Dr. Galliot and her colleagues have been investigating links between aging and regenerative capacity in these animals. “Recently, we found an animal that aged,” she says, “and one of our questions was, when they age, do they lose regenerative capacity?”
“What we notice in the animals that are aging is that they lose regeneration,” she continues. “There was a progressive, irreversible decrease of cell proliferation, and we think that this is directly due to deficient autophagy.
“There are some examples in the hematopoietic system that autophagy has an important impact on the self-renewal of stem cells; so it’s a developing idea at the moment, not only in Hydra, but in other systems, too.”
She explained that autophagy has two main advantages for cells. First, nutrients and energy are produced. Second, all the molecular aggregates—for example, the protein and lipid aggregates that are toxic for your cells—are eliminated.

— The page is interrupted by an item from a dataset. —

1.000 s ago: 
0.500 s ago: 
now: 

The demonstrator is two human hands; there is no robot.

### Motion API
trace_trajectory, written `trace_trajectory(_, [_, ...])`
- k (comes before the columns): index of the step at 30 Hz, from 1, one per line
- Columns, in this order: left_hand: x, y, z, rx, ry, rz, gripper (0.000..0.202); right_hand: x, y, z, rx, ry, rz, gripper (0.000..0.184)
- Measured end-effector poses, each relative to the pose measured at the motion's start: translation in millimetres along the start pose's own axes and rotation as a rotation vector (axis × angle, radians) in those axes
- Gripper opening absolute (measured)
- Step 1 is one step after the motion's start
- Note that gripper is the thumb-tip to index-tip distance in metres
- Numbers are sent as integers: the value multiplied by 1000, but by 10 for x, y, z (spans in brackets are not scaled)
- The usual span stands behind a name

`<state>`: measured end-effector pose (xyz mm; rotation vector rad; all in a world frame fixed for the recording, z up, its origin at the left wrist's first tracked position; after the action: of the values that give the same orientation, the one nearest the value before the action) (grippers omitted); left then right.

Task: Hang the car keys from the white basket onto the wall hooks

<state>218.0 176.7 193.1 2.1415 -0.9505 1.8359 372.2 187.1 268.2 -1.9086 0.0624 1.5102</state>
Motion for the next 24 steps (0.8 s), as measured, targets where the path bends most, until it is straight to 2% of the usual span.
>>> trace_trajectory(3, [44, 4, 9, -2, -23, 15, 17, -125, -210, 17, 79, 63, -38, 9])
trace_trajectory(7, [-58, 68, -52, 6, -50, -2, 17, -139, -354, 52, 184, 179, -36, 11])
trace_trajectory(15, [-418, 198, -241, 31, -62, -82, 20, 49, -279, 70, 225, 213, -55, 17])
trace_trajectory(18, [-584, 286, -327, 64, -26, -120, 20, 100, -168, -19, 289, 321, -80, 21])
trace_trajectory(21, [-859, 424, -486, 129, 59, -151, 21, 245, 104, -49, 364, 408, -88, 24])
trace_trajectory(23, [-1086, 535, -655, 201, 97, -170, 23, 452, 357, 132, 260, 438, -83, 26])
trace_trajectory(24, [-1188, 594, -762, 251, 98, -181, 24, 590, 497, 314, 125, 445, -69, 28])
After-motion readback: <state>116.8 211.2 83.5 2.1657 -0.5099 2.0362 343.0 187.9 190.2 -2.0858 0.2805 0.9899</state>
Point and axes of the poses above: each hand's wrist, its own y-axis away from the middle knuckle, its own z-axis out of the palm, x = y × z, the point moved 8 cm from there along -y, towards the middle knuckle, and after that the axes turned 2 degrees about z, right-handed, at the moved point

Looking forward, Dr. Galliot offers the following comment: “We want to see whether Hydra would be a good model system for degenerative diseases such as Alzheimer’s disease, where cells that do not divide accumulate a lot of aggregates.”
The environment has a key role to play in regulating both a cell’s and an organism’s ability to regenerate and to repair tissue in response to injury. Whether in the form of biochemical cues that lead to epigenetic changes, such as consumption of alcohol and liver fibrosis, or in the form of physical changes in the environment that result in physiological responses being triggered, the environment exerts a powerful effect.

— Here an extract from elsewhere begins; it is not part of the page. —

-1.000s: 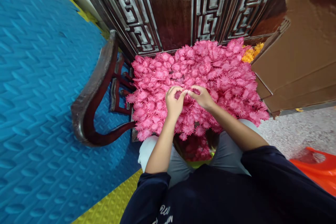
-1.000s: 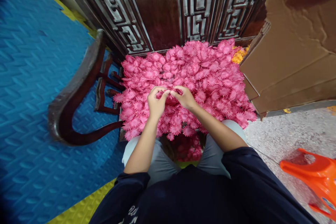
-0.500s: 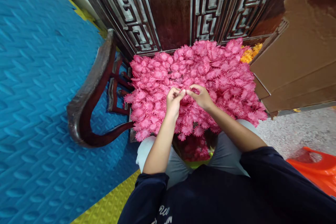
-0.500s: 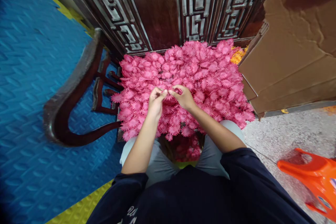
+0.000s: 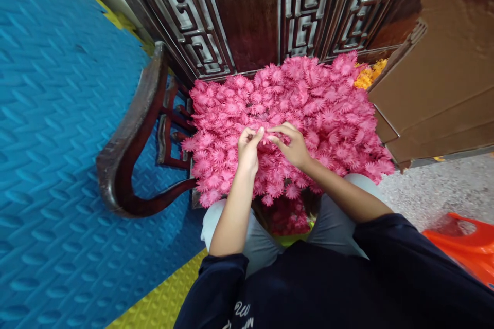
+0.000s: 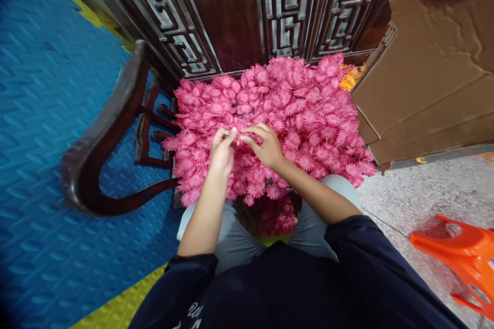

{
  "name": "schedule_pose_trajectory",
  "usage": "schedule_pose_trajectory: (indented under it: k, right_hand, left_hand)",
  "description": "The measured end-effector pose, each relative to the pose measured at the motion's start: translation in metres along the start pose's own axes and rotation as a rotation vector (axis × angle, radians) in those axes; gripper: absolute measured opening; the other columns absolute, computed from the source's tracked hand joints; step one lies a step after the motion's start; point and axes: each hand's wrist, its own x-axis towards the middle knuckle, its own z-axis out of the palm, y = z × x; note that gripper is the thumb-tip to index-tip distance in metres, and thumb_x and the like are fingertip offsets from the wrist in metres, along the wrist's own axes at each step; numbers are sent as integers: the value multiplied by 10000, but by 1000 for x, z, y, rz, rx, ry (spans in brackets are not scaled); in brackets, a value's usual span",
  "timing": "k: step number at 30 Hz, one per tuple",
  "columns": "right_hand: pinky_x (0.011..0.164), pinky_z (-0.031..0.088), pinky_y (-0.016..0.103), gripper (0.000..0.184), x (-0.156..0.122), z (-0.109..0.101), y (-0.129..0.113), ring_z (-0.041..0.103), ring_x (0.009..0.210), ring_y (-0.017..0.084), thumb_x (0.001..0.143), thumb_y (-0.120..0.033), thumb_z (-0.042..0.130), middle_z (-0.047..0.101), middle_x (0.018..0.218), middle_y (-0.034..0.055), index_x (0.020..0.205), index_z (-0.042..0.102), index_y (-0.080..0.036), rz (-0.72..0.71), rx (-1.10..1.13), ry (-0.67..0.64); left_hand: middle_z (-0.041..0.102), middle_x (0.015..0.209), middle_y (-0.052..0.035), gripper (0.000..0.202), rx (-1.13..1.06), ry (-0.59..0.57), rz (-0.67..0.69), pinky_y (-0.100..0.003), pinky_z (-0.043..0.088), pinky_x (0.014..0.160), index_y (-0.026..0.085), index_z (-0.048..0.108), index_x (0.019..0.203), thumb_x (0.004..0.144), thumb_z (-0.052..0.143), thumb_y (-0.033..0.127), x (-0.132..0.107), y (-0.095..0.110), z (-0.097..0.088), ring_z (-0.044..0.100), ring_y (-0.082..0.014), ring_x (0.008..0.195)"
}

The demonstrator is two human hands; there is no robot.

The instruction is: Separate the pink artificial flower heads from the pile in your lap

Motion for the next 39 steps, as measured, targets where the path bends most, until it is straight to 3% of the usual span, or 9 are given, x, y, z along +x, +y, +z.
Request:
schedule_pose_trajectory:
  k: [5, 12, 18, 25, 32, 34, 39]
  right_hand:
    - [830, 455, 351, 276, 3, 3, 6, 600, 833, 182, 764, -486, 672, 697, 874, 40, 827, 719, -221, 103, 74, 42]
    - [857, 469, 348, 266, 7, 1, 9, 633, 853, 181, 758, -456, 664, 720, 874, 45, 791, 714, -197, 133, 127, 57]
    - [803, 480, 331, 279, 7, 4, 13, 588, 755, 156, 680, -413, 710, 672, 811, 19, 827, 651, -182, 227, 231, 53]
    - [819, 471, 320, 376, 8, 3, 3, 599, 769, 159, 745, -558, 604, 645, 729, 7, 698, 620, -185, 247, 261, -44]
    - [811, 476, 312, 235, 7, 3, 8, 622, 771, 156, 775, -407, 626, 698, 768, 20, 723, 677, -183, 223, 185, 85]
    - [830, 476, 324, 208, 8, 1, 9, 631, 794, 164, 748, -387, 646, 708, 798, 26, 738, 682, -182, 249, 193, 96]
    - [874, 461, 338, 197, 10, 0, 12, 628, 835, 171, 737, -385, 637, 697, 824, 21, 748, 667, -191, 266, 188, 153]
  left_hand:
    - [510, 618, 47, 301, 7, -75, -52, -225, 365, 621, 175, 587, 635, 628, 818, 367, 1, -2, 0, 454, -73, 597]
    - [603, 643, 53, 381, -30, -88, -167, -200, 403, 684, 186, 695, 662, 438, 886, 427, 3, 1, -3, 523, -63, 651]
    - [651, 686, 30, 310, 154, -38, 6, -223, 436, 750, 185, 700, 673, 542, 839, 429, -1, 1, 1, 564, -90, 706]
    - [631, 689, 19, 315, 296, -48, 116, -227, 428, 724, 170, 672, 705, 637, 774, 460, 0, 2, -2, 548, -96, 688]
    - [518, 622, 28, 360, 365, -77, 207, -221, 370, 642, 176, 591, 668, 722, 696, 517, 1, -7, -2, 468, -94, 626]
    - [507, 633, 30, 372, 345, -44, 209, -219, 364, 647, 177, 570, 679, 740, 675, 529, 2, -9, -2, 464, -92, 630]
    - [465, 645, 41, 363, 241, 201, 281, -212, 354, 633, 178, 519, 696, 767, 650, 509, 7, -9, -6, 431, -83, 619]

While we are still in the relatively early stages of the tissue engineering revolution, it is important that these influences are taken into account to ensure the in vivo environment is accurately represented. The influences of the environment can also be seen in model organisms such as the Hydra polyp, the study of which suggests that there is a link between autophagy and the organism’s aging and regenerative abilities. It is important for the future of regenerative medicine to collect such information and put it to good use in developing future therapies that reflect the natural tissue environment as closely as possible.